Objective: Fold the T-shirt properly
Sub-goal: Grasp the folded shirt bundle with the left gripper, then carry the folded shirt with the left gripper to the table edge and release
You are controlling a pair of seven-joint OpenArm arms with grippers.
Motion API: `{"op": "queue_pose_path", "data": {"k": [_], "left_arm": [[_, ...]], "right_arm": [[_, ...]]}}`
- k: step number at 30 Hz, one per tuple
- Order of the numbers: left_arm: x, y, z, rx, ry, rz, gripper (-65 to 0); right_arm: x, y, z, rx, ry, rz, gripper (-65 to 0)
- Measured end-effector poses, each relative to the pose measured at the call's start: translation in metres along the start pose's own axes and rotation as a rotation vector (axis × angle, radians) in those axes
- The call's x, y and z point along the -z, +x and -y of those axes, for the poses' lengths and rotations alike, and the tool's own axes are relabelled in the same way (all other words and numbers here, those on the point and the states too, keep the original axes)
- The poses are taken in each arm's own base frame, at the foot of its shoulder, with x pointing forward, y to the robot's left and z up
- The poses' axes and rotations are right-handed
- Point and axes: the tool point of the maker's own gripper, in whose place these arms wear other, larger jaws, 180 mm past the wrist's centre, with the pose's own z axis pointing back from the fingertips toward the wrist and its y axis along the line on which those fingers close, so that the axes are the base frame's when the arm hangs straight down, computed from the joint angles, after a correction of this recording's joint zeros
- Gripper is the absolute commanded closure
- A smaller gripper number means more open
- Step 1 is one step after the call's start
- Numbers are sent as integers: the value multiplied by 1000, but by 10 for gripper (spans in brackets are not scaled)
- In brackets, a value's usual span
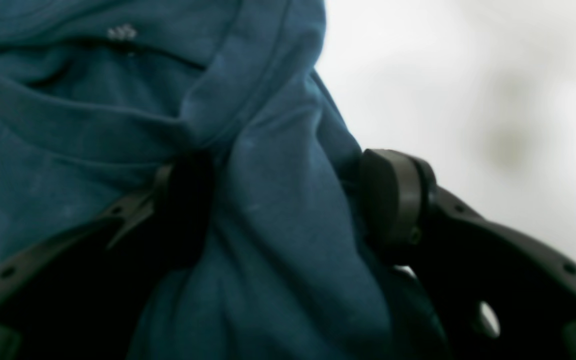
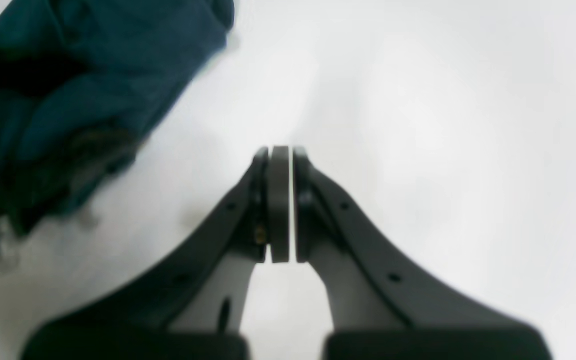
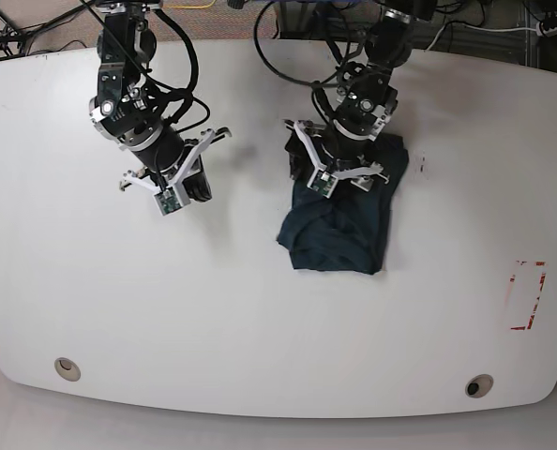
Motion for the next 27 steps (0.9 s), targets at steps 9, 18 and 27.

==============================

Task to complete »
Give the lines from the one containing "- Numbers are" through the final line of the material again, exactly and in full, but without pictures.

Response box »
- Numbers are sent as integers: the value multiplied by 1000, but by 10 for gripper (spans in brackets are not scaled)
- In brackets, a value's usual span
Motion for the next 27 steps (0.9 s), targets at steps 9, 18 and 27.

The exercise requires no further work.